在另一优选例中,所述“显著低于”指L2/L1≥2,较佳地,≥3,更佳地,≥4。
在另一优选例中,所述的方法是非诊断和非治疗性的。
在另一优选例中,所述表达FABP5蛋白的细胞为平滑肌细胞。
在另一优选例中,在测试组和对照组中,在培养体系中添加Ox-LDL。
应理解,在本发明范围内中,本发明的上述各技术特征和在下文(如实施例)中具体描述的各技术特征之间都可以互相组合,从而构成新的或优选的技术方案。限于篇幅,在此不再一一累述。
附图说明
图1:经免疫荧光检测FABP5在平滑肌细胞中的亚细胞定位,发现FABP5表达于细胞质,于细胞膜及细胞核均鲜有表达。
图2:斑块组织中FABP5显著上调。
图3A:FABP5的表达随ox-LDL刺激浓度的升高而上升。
图3B:FABP5的表达随ox-LDL刺激时间的升高而上升。
图4A和图4B:FABP5的表达随ox-LDL刺激浓度和时间的升高而上升。
图5:使用FABP5的小干扰RNA(siRNA)处理平滑肌细胞,从而使细胞中FABP5的表达降低。

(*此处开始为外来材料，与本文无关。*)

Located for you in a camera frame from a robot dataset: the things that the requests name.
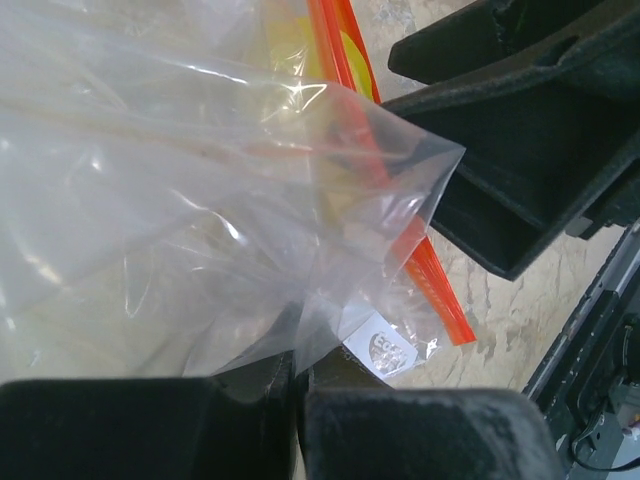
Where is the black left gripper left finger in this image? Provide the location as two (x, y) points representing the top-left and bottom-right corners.
(1, 353), (294, 479)

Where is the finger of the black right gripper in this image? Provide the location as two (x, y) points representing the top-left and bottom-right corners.
(385, 34), (639, 280)
(388, 0), (614, 85)

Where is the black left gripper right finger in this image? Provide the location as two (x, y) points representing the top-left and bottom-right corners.
(298, 347), (555, 479)

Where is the clear zip bag orange seal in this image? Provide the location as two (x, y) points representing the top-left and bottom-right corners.
(1, 1), (475, 382)

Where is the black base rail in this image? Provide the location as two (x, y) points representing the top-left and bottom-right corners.
(523, 225), (639, 479)

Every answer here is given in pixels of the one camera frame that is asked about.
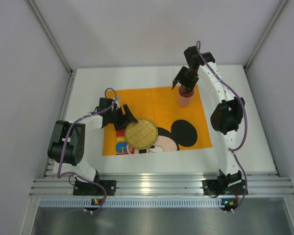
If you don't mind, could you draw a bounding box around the pink plastic cup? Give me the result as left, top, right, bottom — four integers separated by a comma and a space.
178, 86, 195, 108

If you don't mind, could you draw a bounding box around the yellow round plate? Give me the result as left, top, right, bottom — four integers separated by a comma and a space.
124, 119, 158, 150

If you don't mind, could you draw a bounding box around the orange Mickey Mouse placemat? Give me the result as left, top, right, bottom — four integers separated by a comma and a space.
102, 87, 212, 156

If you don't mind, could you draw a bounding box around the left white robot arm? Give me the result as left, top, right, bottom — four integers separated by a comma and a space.
47, 97, 138, 182

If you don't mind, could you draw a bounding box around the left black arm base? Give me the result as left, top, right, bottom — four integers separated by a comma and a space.
73, 179, 117, 196

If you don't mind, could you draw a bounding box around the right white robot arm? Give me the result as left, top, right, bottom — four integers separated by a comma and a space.
172, 44, 246, 176

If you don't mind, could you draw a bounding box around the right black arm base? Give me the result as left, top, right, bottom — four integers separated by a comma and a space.
202, 170, 247, 198

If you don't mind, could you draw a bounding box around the perforated grey cable duct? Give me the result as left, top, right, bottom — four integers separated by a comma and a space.
39, 197, 235, 208

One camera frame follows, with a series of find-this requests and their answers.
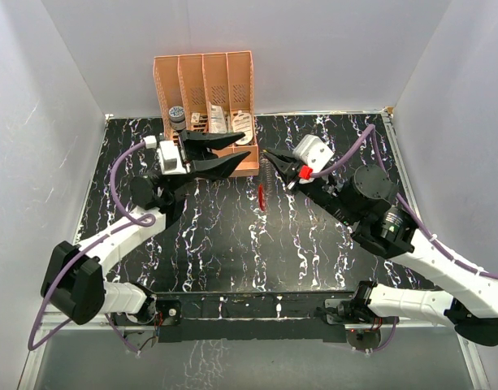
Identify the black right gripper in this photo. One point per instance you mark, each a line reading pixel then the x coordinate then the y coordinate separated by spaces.
pixel 287 167

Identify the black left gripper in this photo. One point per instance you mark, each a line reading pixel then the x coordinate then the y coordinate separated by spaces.
pixel 217 167

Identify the metal keyring with spring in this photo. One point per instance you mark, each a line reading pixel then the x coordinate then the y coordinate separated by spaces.
pixel 268 173

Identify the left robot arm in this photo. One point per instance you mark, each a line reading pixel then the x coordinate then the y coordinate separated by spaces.
pixel 75 281

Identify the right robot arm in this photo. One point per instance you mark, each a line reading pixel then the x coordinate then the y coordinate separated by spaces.
pixel 464 298

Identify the white product packet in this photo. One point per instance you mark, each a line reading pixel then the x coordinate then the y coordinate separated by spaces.
pixel 217 120

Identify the small white card box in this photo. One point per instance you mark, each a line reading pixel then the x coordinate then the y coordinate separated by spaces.
pixel 195 118

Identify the oval white blister pack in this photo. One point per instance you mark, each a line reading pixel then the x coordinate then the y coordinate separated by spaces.
pixel 243 122

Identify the grey round tin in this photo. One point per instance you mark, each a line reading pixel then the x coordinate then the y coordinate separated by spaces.
pixel 176 115

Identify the orange plastic desk organizer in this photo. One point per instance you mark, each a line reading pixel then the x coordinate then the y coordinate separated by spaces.
pixel 194 81

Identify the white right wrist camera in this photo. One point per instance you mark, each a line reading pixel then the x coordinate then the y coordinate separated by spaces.
pixel 313 152

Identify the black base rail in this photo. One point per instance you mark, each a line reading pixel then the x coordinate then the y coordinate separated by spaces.
pixel 175 317

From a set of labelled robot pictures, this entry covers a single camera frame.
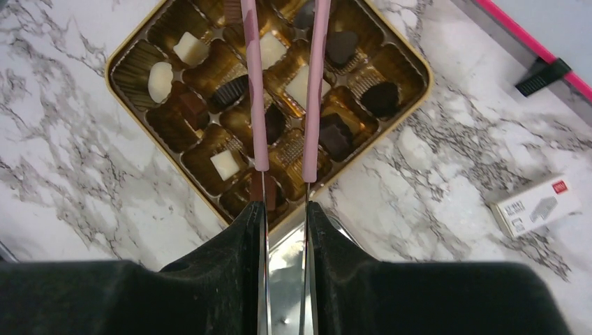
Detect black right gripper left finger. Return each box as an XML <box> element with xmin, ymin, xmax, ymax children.
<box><xmin>1</xmin><ymin>202</ymin><xmax>266</xmax><ymax>334</ymax></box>

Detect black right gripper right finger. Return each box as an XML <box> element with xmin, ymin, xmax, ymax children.
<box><xmin>306</xmin><ymin>202</ymin><xmax>570</xmax><ymax>334</ymax></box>

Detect brown chocolate apart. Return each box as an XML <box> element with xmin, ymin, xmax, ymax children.
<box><xmin>249</xmin><ymin>171</ymin><xmax>277</xmax><ymax>211</ymax></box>

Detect white chocolate piece front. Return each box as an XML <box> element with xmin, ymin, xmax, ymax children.
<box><xmin>210</xmin><ymin>150</ymin><xmax>240</xmax><ymax>181</ymax></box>

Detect dark square chocolate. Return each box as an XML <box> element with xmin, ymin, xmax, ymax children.
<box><xmin>319</xmin><ymin>114</ymin><xmax>353</xmax><ymax>162</ymax></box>

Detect dark oval chocolate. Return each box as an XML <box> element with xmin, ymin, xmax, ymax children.
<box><xmin>265</xmin><ymin>103</ymin><xmax>286</xmax><ymax>145</ymax></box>

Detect dark brown chocolate front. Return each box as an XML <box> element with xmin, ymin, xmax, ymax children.
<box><xmin>179</xmin><ymin>91</ymin><xmax>209</xmax><ymax>131</ymax></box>

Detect dark round ridged chocolate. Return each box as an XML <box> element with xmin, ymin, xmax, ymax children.
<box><xmin>360</xmin><ymin>82</ymin><xmax>399</xmax><ymax>118</ymax></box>

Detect dark fluted cup chocolate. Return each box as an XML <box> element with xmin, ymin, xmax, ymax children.
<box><xmin>212</xmin><ymin>75</ymin><xmax>249</xmax><ymax>110</ymax></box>

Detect white square chocolate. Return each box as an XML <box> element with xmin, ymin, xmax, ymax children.
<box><xmin>172</xmin><ymin>31</ymin><xmax>209</xmax><ymax>67</ymax></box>
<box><xmin>260</xmin><ymin>32</ymin><xmax>287</xmax><ymax>70</ymax></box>
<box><xmin>285</xmin><ymin>65</ymin><xmax>309</xmax><ymax>115</ymax></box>

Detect pink silicone tongs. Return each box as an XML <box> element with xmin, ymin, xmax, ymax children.
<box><xmin>239</xmin><ymin>0</ymin><xmax>333</xmax><ymax>335</ymax></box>

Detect white round chocolate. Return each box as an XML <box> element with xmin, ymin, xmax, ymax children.
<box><xmin>147</xmin><ymin>61</ymin><xmax>174</xmax><ymax>103</ymax></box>

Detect brown round chocolate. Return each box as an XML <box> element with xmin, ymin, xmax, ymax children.
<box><xmin>293</xmin><ymin>0</ymin><xmax>316</xmax><ymax>30</ymax></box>

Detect gold chocolate box tray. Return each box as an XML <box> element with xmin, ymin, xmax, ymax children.
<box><xmin>106</xmin><ymin>1</ymin><xmax>433</xmax><ymax>230</ymax></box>

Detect silver tin lid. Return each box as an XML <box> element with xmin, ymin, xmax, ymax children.
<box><xmin>265</xmin><ymin>214</ymin><xmax>367</xmax><ymax>335</ymax></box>

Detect small white card box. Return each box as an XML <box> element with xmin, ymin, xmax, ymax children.
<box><xmin>489</xmin><ymin>174</ymin><xmax>582</xmax><ymax>238</ymax></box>

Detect black whiteboard stand left foot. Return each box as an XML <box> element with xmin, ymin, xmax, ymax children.
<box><xmin>515</xmin><ymin>57</ymin><xmax>572</xmax><ymax>97</ymax></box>

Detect pink-framed whiteboard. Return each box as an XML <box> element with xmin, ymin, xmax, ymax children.
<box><xmin>455</xmin><ymin>1</ymin><xmax>591</xmax><ymax>124</ymax></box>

图6:经qPCR检测,当FABP5表达下降后,某些与胆固醇代谢相关基因的表达均有升高,其中ABCG1的上调最为显著。
图7:干扰平滑肌细胞中FABP5的表达后,ABCG1的蛋白及mRNA水平均显著上升。
图8:Ox-LDL通过上调平滑肌细胞中FABP5的表达,从而下调ABCG1的表达。
图9:FABP5的过表达质粒效果。
图10:Ox-LDL通过上调FABP5的表达,从而下调ABCG1的表达。
图11:动脉粥样硬化患者FABP5的表达显著升高。
发明详述
本发明经过广泛而深入的研究,发现并分离出了新的动脉粥样硬化诊断标志物,可用于动脉粥样硬化诊断或辅助性诊断或和/或治疗。具体地,本发明人发现Ox-LDL通过上调HASMC中FABP5的表达从而抑制细胞内ABCG1的表达,进而导致细胞内胆固醇流出障碍,促进AS的发生发展。在此基础上完成了本发明。
在本发明中,术语“FABP5”“FABP5蛋白”、“FABP5多肽”或“动脉粥样硬化标志物FABP5”可互换使用,都指具有人FABP5蛋白氨基酸序列的蛋白或多肽。这些蛋白或多肽可以是分离的。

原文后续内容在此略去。